**EXERCISE GOAL**
Take the data below and copy exactly the lines starting at the one with "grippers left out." and finishing at the one with "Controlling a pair", both included.

________________

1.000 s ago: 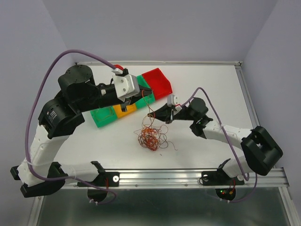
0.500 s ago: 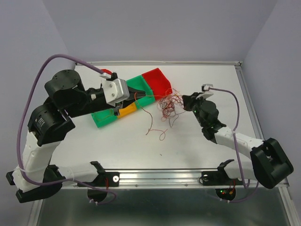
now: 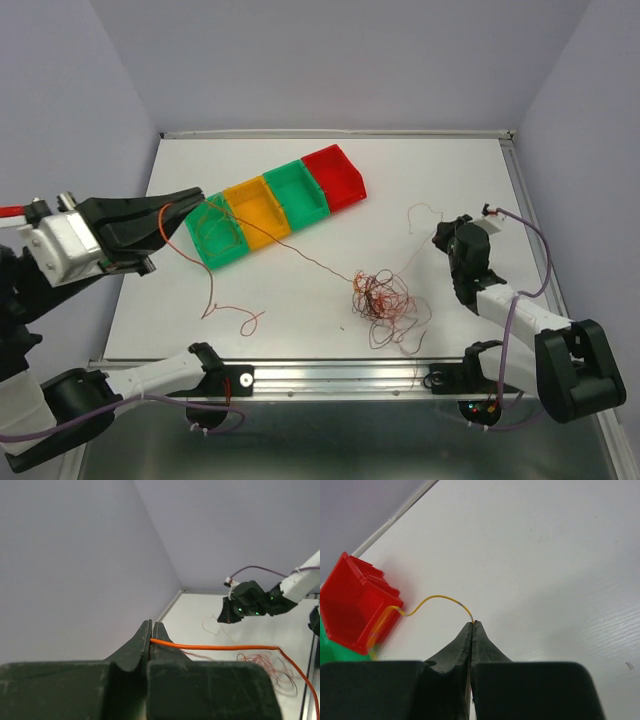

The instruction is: Untangle the cables

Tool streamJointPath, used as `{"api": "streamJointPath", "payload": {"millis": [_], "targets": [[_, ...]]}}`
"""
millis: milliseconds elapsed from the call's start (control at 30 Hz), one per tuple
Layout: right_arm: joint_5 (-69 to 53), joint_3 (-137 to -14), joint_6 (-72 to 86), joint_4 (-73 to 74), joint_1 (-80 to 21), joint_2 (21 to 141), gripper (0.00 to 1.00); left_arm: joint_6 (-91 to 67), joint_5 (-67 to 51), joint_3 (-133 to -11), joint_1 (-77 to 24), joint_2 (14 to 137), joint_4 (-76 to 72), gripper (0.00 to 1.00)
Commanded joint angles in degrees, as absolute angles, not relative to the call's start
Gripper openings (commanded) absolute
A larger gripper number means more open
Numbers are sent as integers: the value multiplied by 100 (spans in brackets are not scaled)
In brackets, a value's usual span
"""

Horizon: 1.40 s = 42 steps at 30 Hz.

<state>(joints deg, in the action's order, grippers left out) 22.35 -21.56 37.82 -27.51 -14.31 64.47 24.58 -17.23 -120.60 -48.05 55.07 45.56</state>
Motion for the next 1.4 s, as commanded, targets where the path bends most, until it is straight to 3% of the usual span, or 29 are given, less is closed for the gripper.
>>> {"api": "streamJointPath", "payload": {"millis": [0,67,233,267,333,467,600,767,1000,1367], "targets": [[2557,-2057,4262,-2698,-1187,6583,1,2382,-617,-12121,-4843,5336,4009,0],[2593,-2048,4333,-2707,-1116,6670,1,2391,-91,-11884,-4843,5082,3658,0],[2033,-2170,3766,-2725,-1116,6706,1,2479,-227,-11321,-4843,5140,3305,0],[1238,-2249,3475,-2733,-1116,6723,17,2470,-298,-11268,-4843,5185,3296,0],[233,-2408,3043,-2899,-1177,6680,65,2452,-578,-11005,-4843,5290,3209,0],[-2051,-2153,2121,-3805,-1825,6250,89,2443,-651,-10618,-4843,5483,2857,0],[-2856,-2399,1232,-3911,-2951,6345,95,2470,-448,-10451,-4843,5599,2593,0],[-3181,-3118,318,-4148,-4181,7475,98,2426,-343,-10485,-4843,5677,2487,0],[-3823,-3972,53,-5062,-5000,8919,100,2470,-53,-10714,-4843,5616,2408,0],[-3700,-5790,-88,-5528,-5950,11134,100,2575,342,-10863,-4843,5370,2303,0]]}}
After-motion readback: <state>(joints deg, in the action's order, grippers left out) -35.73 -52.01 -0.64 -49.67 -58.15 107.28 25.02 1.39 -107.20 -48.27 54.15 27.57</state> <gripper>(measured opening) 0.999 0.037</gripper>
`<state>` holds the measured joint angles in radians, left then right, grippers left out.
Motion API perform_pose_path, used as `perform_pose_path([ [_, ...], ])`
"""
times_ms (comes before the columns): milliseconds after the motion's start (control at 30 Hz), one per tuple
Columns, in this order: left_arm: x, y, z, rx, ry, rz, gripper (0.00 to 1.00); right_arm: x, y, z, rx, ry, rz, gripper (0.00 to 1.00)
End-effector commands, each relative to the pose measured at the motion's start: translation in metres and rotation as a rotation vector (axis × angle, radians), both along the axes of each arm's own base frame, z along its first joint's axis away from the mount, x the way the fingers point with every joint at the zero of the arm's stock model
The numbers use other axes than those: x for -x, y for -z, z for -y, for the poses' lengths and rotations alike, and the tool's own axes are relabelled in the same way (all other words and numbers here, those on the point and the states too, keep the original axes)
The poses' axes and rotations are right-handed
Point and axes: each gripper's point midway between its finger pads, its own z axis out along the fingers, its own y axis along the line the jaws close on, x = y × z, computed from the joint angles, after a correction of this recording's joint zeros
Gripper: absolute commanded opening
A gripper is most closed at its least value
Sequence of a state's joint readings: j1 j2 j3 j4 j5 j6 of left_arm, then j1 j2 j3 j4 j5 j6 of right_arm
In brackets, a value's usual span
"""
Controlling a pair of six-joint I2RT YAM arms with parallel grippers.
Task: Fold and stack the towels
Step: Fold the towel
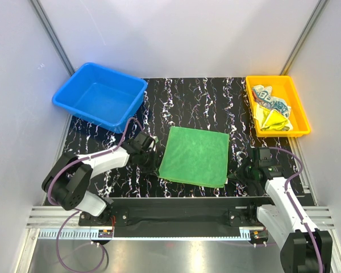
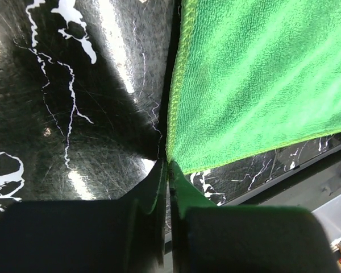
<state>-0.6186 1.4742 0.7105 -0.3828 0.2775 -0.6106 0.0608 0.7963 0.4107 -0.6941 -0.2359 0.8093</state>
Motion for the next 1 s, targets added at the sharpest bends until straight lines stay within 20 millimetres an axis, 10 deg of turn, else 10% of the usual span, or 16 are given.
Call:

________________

**THE COMPLETED TASK**
`<state>` holds the measured joint angles in radians, left then right, grippers left out.
Motion API perform_pose_path, used as `perform_pose_path([ [_, ...], ])`
"""
times_ms (comes before the columns): milliseconds after the motion's start (control at 30 Hz), one per tuple
Columns, in this order: left_arm: x, y, z, rx, ry, rz, gripper (0.00 to 1.00); right_arm: x, y, z, rx, ry, rz, gripper (0.00 to 1.00)
End-effector commands, each relative to the pose measured at the motion's start: translation in metres and rotation as a rotation vector (axis × angle, radians), both along the axes of each arm's own base frame, z along its first joint's axis away from the mount, x the way the fingers point with every joint at the zero of the arm's stock model
The numbers use other axes than those: x for -x, y for -z, z for -y, for the poses' lengths and rotations alike, and the tool's own axes are relabelled in the same way (all other words and numbers here, those on the point and the states too, keep the original axes)
The poses' axes and rotations are right-handed
Point and axes: each gripper's point midway between its finger pads, its own z axis out along the fingers, its own y axis along the line the jaws close on, x = y × z, computed from the joint angles, after a correction of this recording's joint zeros
Gripper: absolute commanded opening
A gripper is most closed at its least value
Sequence of a state's joint readings: j1 j2 j3 j4 j5 j6 of left_arm, then j1 j2 j3 j4 j5 j6 of right_arm
In brackets, a value's usual span
"""
Controlling a pair of six-joint I2RT YAM arms with parallel grippers.

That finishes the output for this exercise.